EasyJet has said it expects to see a pick-up in demand for flights from June while revealing a £701m loss for the first half of its financial year.
The no-frills airline said its financial performance would have been worse but for a cost-cutting programme that is expecting to deliver £500m in savings over the 12 months to September as the effects of the COVID-19 crisis continue to wreak havoc on the industry.
The underlying loss during the half-year to March compared to a figure of £193m during the same period last year – a time when flight schedules were starting to grind to a halt as the pandemic hit European shores.
Pre-tax losses came in at £645m.
The airline, which is expecting to fly just 15% of its pre-crisis capacity in the current third quarter – down from a previous expectation of 20% – reported a surge in bookings of 105,000 when the UK government revealed its so-called green list for international destinations that require testing but no quarantine.
Chief executive John Lundgren used an interview with Sky News to blame the revised forecast on “confusion” among the public over whether they were allowed to travel to amber list countries.
He told Ian King Live that the message from the government had not been clear, along with its reasons for limiting the green list – suggesting they flew in the face of public health data.
After PM Boris Johnson ruled out trips to amber nations without a very strong reason earlier this week, Transport Secretary Grant Shapps told Sky News on Thursday that people should “apply common sense” over travel to those countries, destinations that require an isolation period at home after returning.

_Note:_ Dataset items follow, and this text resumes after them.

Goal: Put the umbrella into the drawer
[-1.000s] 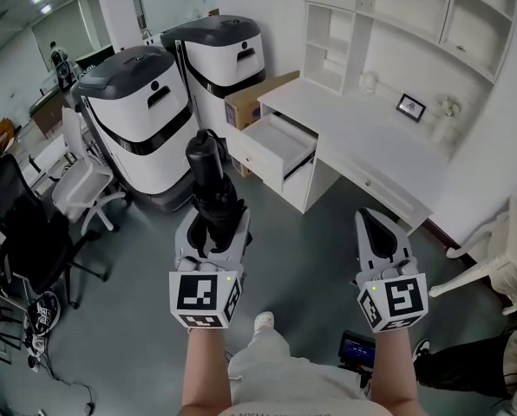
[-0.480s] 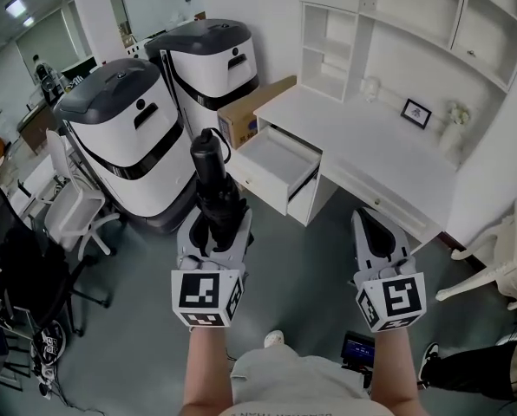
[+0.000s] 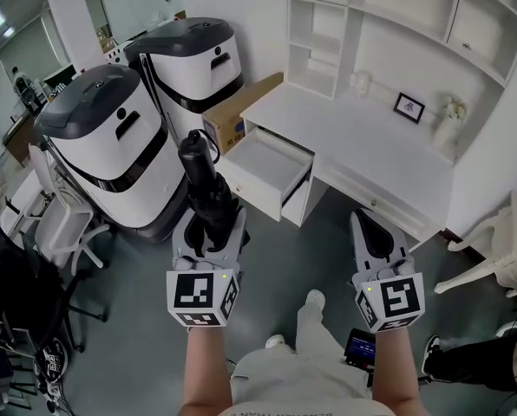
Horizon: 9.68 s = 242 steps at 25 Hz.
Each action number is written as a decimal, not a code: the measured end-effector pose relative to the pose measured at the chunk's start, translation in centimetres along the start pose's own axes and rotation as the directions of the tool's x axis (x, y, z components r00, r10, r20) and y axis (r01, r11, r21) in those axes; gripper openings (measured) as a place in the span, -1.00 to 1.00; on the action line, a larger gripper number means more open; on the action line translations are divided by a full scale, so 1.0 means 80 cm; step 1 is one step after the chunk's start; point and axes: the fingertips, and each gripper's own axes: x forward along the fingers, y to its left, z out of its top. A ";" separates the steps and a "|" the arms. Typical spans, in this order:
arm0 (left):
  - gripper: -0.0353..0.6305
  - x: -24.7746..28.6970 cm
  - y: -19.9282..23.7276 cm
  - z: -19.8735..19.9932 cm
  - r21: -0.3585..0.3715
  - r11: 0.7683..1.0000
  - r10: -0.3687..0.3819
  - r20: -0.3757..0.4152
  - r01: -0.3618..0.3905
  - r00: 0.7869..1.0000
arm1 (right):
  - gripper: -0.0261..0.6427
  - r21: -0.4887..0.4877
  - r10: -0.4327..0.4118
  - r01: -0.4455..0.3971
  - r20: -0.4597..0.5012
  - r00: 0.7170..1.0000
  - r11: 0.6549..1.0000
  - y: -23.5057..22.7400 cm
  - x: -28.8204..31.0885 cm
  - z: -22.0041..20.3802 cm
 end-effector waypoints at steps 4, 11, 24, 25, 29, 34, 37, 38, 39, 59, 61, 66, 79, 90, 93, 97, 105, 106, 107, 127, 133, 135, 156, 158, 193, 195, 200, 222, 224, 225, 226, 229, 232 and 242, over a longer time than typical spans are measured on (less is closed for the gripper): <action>-0.12 0.023 0.003 0.003 0.010 1.000 0.002 0.015 -0.002 1.000 | -0.90 0.009 -0.001 0.001 0.005 1.000 1.000 -0.017 0.022 -0.006; -0.12 0.077 0.012 -0.003 0.031 0.999 0.019 0.000 -0.019 1.000 | -0.90 0.021 0.033 -0.034 0.023 0.999 0.999 -0.043 0.081 -0.017; -0.12 0.206 0.031 -0.002 0.022 0.994 0.110 -0.021 -0.109 0.994 | -0.90 0.046 0.130 -0.132 0.056 0.990 0.990 -0.129 0.216 -0.028; -0.12 0.215 0.032 -0.002 0.021 0.993 0.121 -0.023 -0.120 0.992 | -0.90 0.047 0.140 -0.143 0.060 0.988 0.989 -0.136 0.226 -0.028; -0.12 0.251 0.037 -0.003 0.015 0.987 0.162 -0.027 -0.162 0.986 | -0.90 0.058 0.176 -0.181 0.077 0.981 0.982 -0.162 0.267 -0.033; -0.12 0.294 0.043 -0.008 0.005 0.977 0.212 -0.036 -0.212 0.977 | -0.90 0.051 0.221 -0.226 0.084 0.972 0.973 -0.189 0.310 -0.041; -0.12 0.319 0.041 -0.016 -0.005 0.975 0.223 -0.046 -0.224 0.974 | -0.90 0.053 0.239 -0.244 0.079 0.968 0.968 -0.205 0.329 -0.050; -0.12 0.326 0.041 -0.019 -0.010 0.974 0.225 -0.052 -0.226 0.973 | -0.90 0.054 0.245 -0.250 0.076 0.966 0.967 -0.209 0.335 -0.053; -0.12 0.333 0.040 -0.022 -0.014 0.974 0.227 -0.059 -0.228 0.972 | -0.90 0.054 0.251 -0.255 0.073 0.965 0.965 -0.212 0.340 -0.056; -0.12 0.442 0.074 -0.145 -0.123 0.970 0.167 -0.289 -0.209 0.943 | -0.90 0.151 0.291 -0.278 -0.072 0.954 0.949 -0.221 0.451 -0.148; -0.12 0.458 0.081 -0.164 -0.138 0.970 0.147 -0.325 -0.201 0.934 | -0.90 0.159 0.288 -0.270 -0.101 0.952 0.950 -0.219 0.467 -0.161; -0.12 0.493 0.105 -0.210 -0.172 0.968 0.100 -0.410 -0.184 0.907 | -0.90 0.170 0.286 -0.257 -0.172 0.943 0.951 -0.211 0.509 -0.191; -0.12 0.531 0.135 -0.353 -0.368 0.894 -0.048 -0.645 -0.255 0.763 | -0.90 0.180 0.279 -0.231 -0.322 0.904 0.956 -0.193 0.578 -0.255; -0.12 0.540 0.132 -0.437 -0.476 0.822 -0.196 -0.752 -0.312 0.630 | -0.90 0.183 0.283 -0.227 -0.396 0.873 0.957 -0.170 0.612 -0.275; -0.12 0.542 0.125 -0.459 -0.499 0.803 -0.236 -0.768 -0.325 0.595 | -0.90 0.188 0.270 -0.208 -0.420 0.866 0.960 -0.167 0.613 -0.284; -0.12 0.539 0.116 -0.484 -0.501 0.796 -0.270 -0.796 -0.340 0.542 | -0.90 0.193 0.254 -0.185 -0.451 0.856 0.964 -0.166 0.614 -0.297; -0.12 0.526 0.098 -0.528 -0.537 0.727 -0.340 -0.823 -0.428 0.455 | -0.90 0.222 0.235 -0.143 -0.468 0.852 0.964 -0.168 0.619 -0.310; -0.12 0.525 0.095 -0.532 -0.542 0.719 -0.350 -0.823 -0.434 0.448 | -0.90 0.225 0.235 -0.141 -0.471 0.851 0.964 -0.167 0.618 -0.312; -0.12 0.525 0.093 -0.537 -0.544 0.715 -0.358 -0.824 -0.439 0.439 | -0.90 0.229 0.235 -0.140 -0.473 0.849 0.963 -0.166 0.618 -0.314; -0.11 0.534 0.073 -0.625 -0.469 0.736 -0.414 -0.882 -0.487 0.225 | -0.90 0.288 0.271 -0.137 -0.500 0.822 0.948 -0.171 0.621 -0.350; -0.11 0.537 0.066 -0.652 -0.436 0.764 -0.406 -0.898 -0.476 0.171 | -0.90 0.302 0.277 -0.132 -0.510 0.815 0.944 -0.175 0.626 -0.361; -0.11 0.537 0.067 -0.660 -0.425 0.771 -0.401 -0.903 -0.475 0.156 | -0.90 0.306 0.278 -0.130 -0.512 0.813 0.943 -0.175 0.628 -0.364; -0.09 0.537 0.077 -0.707 -0.369 0.793 -0.359 -0.926 -0.484 0.119 | -0.90 0.313 0.331 -0.185 -0.519 0.788 0.932 -0.146 0.639 -0.377; -0.06 0.538 0.076 -0.700 -0.382 0.783 -0.371 -0.920 -0.491 0.124 | -0.90 0.316 0.343 -0.198 -0.514 0.786 0.928 -0.141 0.639 -0.375; 0.24 0.573 0.139 -0.486 -0.388 0.810 -0.163 -0.869 -0.440 0.466 | -0.90 0.273 0.354 -0.271 -0.324 0.877 0.923 -0.173 0.617 -0.252; 0.24 0.575 0.144 -0.467 -0.395 0.809 -0.148 -0.854 -0.436 0.499 | -0.90 0.264 0.358 -0.282 -0.310 0.881 0.922 -0.175 0.616 -0.244; 0.24 0.579 0.152 -0.423 -0.394 0.825 -0.115 -0.820 -0.406 0.561 | -0.90 0.245 0.348 -0.285 -0.275 0.896 0.927 -0.188 0.612 -0.223; 0.18 0.596 0.170 -0.211 -0.284 0.938 0.007 -0.557 -0.199 0.831 | -0.90 0.180 0.264 -0.239 -0.131 0.955 0.954 -0.237 0.591 -0.137; 0.15 0.594 0.173 -0.192 -0.278 0.941 0.023 -0.516 -0.194 0.856 | -0.90 0.189 0.253 -0.228 -0.116 0.961 0.955 -0.239 0.589 -0.131; 0.12 0.593 0.174 -0.183 -0.267 0.945 0.036 -0.493 -0.190 0.869 | -0.90 0.192 0.249 -0.226 -0.108 0.962 0.955 -0.240 0.588 -0.127; 0.07 0.592 0.176 -0.173 -0.252 0.950 0.049 -0.467 -0.186 0.883 | -0.90 0.191 0.247 -0.225 -0.100 0.964 0.955 -0.240 0.587 -0.123; -0.21 0.587 0.181 -0.146 -0.203 0.963 0.085 -0.385 -0.174 0.919 | -0.90 0.173 0.245 -0.229 -0.078 0.966 0.958 -0.238 0.586 -0.108; -0.38 0.580 0.184 -0.122 -0.158 0.973 0.114 -0.311 -0.169 0.944 | -0.90 0.155 0.246 -0.235 -0.054 0.968 0.960 -0.236 0.583 -0.094; -0.87 0.564 0.179 -0.054 0.000 0.988 0.155 -0.132 -0.157 0.979 | -0.90 0.076 0.256 -0.254 -0.019 0.966 0.964 -0.228 0.575 -0.066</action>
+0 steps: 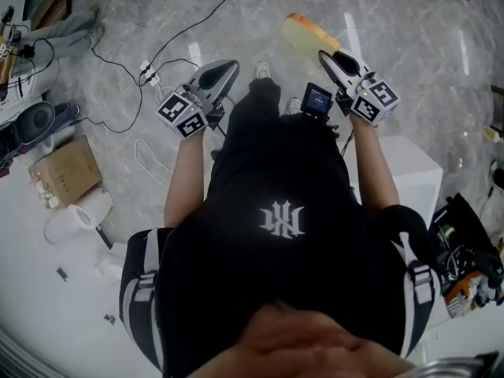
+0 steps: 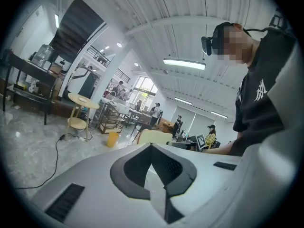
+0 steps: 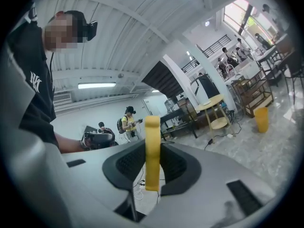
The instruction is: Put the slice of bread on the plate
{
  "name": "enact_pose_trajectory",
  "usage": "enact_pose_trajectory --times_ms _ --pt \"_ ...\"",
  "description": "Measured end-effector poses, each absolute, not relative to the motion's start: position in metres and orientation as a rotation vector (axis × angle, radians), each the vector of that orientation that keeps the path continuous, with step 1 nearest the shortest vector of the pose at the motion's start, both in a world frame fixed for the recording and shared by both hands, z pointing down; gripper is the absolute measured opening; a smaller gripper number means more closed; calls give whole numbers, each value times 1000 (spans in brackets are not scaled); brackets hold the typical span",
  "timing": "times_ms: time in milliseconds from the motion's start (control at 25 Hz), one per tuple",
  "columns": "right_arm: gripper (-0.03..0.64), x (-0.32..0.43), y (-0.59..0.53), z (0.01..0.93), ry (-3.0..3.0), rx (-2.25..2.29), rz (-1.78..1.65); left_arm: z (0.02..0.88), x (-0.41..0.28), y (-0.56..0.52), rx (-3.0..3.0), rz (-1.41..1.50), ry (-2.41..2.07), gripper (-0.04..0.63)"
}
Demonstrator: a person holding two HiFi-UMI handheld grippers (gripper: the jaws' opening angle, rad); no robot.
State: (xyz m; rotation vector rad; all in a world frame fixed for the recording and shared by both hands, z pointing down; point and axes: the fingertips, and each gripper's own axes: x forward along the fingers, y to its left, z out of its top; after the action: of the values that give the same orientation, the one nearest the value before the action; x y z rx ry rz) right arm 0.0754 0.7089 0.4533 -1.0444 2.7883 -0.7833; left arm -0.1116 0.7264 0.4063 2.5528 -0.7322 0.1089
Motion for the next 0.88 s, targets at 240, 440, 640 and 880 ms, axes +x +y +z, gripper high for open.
enact_pose_trajectory --times_ms 240,440,640,880 --pt "86 74 665 452 2815 -1116 -775 429 -119 668 2556 54 -686 6" --pt "86 53 605 442 2846 -1142 -759 432 -142 605 2544 8 -690 6" --pt "87 32 552 424 2885 -1166 -712 419 -170 549 2559 -47 -689 6" --pt "87 32 508 418 2833 -1286 -692 419 -190 505 2563 -68 -647 5"
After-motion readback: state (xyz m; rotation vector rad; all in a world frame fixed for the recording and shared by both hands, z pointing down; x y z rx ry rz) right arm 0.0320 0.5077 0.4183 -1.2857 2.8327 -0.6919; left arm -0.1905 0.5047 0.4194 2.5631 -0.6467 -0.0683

EasyJet’s prediction of a pick-up in demand from June is largely based on expectations that the government significantly expands the green list at next month’s review.
It said it was able to use up to 90% of its fleet to meet any surge in demand.
Mr Lundgren told investors: “With leisure travel taking off in the UK again earlier this week where we are the largest operator to green list countries, and with so many European governments easing restrictions to open up travel again, we are ready to significantly ramp up our flying for the summer with a view to maximising the opportunities we see in Europe.”
The company said it had raised £5.5bn of cash during the pandemic to strengthen its liquidity – with net debt quadrupling to £2bn over the past 12 months as a result.
Shares fell almost 1% at the open.
Freetrade analyst David Kimberley said of the company’s position: “The problem for shareholders now becomes the mound of debt the firm has built up during the past 12 months.
“EasyJet has close to seven times as much debt as it did prior to the pandemic and that will undoubtedly eat into future earnings.
“That’s on top of last year’s share placing which, representing close to 20% of the company’s free float, also meant a substantial dilution of shareholder value.
“So even if the more immediate damage the pandemic has caused may soon be over, there are going to be long-lasting consequences that the airline will have to struggle with for years to come.”